Specify exactly 2 symbols:
Can any of the company-specific risk be diversified away by investing in both ARROW ELECTRONICS and Coca-Cola FEMSA at the same time? Although using a correlation coefficient on its own may not help to predict future stock returns, this module helps to understand the diversifiable risk of combining ARROW ELECTRONICS and Coca-Cola FEMSA into the same portfolio, which is an essential part of the fundamental portfolio management process.
By analyzing existing cross correlation between ARROW ELECTRONICS and Coca Cola FEMSA SAB, you can compare the effects of market volatilities on ARROW ELECTRONICS and Coca-Cola FEMSA and check how they will diversify away market risk if combined in the same portfolio for a given time horizon. You can also utilize pair trading strategies of matching a long position in ARROW ELECTRONICS with a short position of Coca-Cola FEMSA. Check out your portfolio center. Please also check ongoing floating volatility patterns of ARROW ELECTRONICS and Coca-Cola FEMSA.

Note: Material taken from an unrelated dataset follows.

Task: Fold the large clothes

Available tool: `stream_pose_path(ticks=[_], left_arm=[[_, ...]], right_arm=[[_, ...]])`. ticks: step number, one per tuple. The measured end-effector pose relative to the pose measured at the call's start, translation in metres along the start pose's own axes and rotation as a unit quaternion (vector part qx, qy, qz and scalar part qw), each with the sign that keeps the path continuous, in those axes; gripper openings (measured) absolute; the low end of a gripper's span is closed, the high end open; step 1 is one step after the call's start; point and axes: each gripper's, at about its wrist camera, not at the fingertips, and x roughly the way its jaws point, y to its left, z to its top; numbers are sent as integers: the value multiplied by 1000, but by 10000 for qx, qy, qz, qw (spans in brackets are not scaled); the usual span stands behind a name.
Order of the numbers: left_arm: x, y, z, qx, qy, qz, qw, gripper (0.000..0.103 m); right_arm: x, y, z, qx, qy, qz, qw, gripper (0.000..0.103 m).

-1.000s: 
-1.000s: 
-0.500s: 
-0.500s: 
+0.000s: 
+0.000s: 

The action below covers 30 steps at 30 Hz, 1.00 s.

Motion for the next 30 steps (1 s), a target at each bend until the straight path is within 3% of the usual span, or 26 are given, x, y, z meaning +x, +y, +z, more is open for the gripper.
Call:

Diversification Opportunities for ARROW ELECTRONICS and Coca-Cola FEMSA

0.68
  Correlation Coefficient

Poor diversification

The 3 months correlation between ARROW and Coca-Cola is 0.68. Overlapping area represents the amount of risk that can be diversified away by holding ARROW ELECTRONICS and Coca Cola FEMSA SAB in the same portfolio, assuming nothing else is changed. The correlation between historical prices or returns on Coca Cola FEMSA and ARROW ELECTRONICS is a relative statistical measure of the degree to which these equity instruments tend to move together. The correlation coefficient measures the extent to which returns on ARROW ELECTRONICS are associated (or correlated) with Coca-Cola FEMSA. Values of the correlation coefficient range from -1 to +1, where. The correlation of zero (0) is possible when the price movement of Coca Cola FEMSA has no effect on the direction of ARROW ELECTRONICS i.e., ARROW ELECTRONICS and Coca-Cola FEMSA go up and down completely randomly.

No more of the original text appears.